## Exercise requirements
Go through the listing and set it down exactly, leaving out its pictures.
= Beginning of Section =
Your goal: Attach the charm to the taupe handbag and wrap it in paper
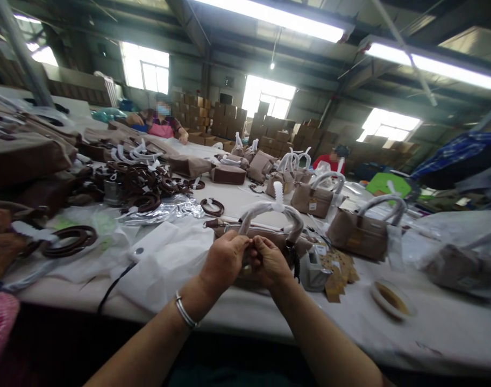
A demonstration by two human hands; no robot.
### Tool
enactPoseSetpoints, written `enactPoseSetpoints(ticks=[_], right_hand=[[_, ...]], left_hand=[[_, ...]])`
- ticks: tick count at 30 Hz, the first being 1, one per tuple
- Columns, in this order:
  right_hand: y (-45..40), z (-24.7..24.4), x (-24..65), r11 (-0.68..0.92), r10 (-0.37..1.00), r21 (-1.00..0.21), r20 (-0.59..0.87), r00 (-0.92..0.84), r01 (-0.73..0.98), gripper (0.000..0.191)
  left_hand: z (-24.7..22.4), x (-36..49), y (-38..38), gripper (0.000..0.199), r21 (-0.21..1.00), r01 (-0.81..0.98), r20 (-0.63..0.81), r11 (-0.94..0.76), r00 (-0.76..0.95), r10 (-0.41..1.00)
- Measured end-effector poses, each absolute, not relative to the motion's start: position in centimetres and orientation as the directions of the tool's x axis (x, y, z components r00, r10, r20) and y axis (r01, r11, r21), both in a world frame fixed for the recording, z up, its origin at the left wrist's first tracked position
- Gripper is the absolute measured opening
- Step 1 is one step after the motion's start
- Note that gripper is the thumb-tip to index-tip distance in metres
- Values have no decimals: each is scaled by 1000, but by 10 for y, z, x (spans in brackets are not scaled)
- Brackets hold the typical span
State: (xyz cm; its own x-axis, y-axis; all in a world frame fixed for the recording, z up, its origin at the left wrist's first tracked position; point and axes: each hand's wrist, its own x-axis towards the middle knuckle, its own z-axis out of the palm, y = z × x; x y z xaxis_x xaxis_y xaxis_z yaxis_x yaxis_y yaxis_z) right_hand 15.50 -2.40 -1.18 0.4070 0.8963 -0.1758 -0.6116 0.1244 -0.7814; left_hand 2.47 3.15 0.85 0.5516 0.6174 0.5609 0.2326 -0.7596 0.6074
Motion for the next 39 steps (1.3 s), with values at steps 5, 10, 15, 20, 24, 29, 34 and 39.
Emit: enactPoseSetpoints(ticks=[5,10,15,20,24,29,34,39], right_hand=[[-21,-12,157,101,918,-761,-177,355,-641,38],[-21,-11,158,48,934,-764,-194,300,-644,38],[-21,-9,157,66,926,-741,-204,318,-668,39],[-20,-10,156,36,926,-779,-210,315,-626,38],[-20,-11,152,85,892,-815,-195,408,-573,41],[-22,-8,144,158,833,-841,-167,527,-517,42],[-20,-5,140,187,805,-884,-113,582,-429,40],[-26,-4,138,153,804,-955,-28,594,-252,30]], left_hand=[[7,31,30,23,500,322,622,-804,513,592],[6,32,29,22,435,394,631,-809,508,587],[7,31,27,23,416,431,620,-800,509,597],[8,32,25,21,415,455,608,-788,505,612],[9,34,24,22,412,469,606,-781,499,619],[8,37,22,25,432,441,616,-787,493,615],[4,40,23,25,426,426,646,-798,475,598],[0,37,31,18,443,364,644,-819,506,573]])
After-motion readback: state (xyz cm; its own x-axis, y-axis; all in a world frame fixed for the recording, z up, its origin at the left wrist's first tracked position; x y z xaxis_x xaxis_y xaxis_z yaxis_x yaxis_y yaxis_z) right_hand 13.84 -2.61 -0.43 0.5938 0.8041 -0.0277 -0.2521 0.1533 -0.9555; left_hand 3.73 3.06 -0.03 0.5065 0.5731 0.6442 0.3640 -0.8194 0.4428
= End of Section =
## Result of this task
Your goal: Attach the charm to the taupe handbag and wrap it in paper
A demonstration by two human hands; no robot.
### Tool
enactPoseSetpoints, written `enactPoseSetpoints(ticks=[_], right_hand=[[_, ...]], left_hand=[[_, ...]])`
- ticks: tick count at 30 Hz, the first being 1, one per tuple
- Columns, in this order:
  right_hand: y (-45..40), z (-24.7..24.4), x (-24..65), r11 (-0.68..0.92), r10 (-0.37..1.00), r21 (-1.00..0.21), r20 (-0.59..0.87), r00 (-0.92..0.84), r01 (-0.73..0.98), gripper (0.000..0.191)
  left_hand: z (-24.7..22.4), x (-36..49), y (-38..38), gripper (0.000..0.199), r21 (-0.21..1.00), r01 (-0.81..0.98), r20 (-0.63..0.81), r11 (-0.94..0.76), r00 (-0.76..0.95), r10 (-0.41..1.00)
- Measured end-effector poses, each absolute, not relative to the motion's start: position in centimetres and orientation as the directions of the tool's x axis (x, y, z components r00, r10, r20) and y axis (r01, r11, r21), both in a world frame fixed for the recording, z up, its origin at the left wrist's first tracked position
- Gripper is the absolute measured opening
- Step 1 is one step after the motion's start
- Note that gripper is the thumb-tip to index-tip distance in metres
- Values have no decimals: each is scaled by 1000, but by 10 for y, z, x (spans in brackets are not scaled)
- Brackets hold the typical span
State: (xyz cm; its own x-axis, y-axis; all in a world frame fixed for the recording, z up, its origin at the left wrist's first tracked position; point and axes: each hand's wrist, its own x-axis towards the middle knuckle, its own z-axis out of the palm, y = z × x; x y z xaxis_x xaxis_y xaxis_z yaxis_x yaxis_y yaxis_z) right_hand 15.50 -2.40 -1.18 0.4070 0.8963 -0.1758 -0.6116 0.1244 -0.7814; left_hand 2.47 3.15 0.85 0.5516 0.6174 0.5609 0.2326 -0.7596 0.6074
Motion for the next 39 steps (1.3 s), with values at steps 5, 10, 15, 20, 24, 29, 34 and 39.
Emit: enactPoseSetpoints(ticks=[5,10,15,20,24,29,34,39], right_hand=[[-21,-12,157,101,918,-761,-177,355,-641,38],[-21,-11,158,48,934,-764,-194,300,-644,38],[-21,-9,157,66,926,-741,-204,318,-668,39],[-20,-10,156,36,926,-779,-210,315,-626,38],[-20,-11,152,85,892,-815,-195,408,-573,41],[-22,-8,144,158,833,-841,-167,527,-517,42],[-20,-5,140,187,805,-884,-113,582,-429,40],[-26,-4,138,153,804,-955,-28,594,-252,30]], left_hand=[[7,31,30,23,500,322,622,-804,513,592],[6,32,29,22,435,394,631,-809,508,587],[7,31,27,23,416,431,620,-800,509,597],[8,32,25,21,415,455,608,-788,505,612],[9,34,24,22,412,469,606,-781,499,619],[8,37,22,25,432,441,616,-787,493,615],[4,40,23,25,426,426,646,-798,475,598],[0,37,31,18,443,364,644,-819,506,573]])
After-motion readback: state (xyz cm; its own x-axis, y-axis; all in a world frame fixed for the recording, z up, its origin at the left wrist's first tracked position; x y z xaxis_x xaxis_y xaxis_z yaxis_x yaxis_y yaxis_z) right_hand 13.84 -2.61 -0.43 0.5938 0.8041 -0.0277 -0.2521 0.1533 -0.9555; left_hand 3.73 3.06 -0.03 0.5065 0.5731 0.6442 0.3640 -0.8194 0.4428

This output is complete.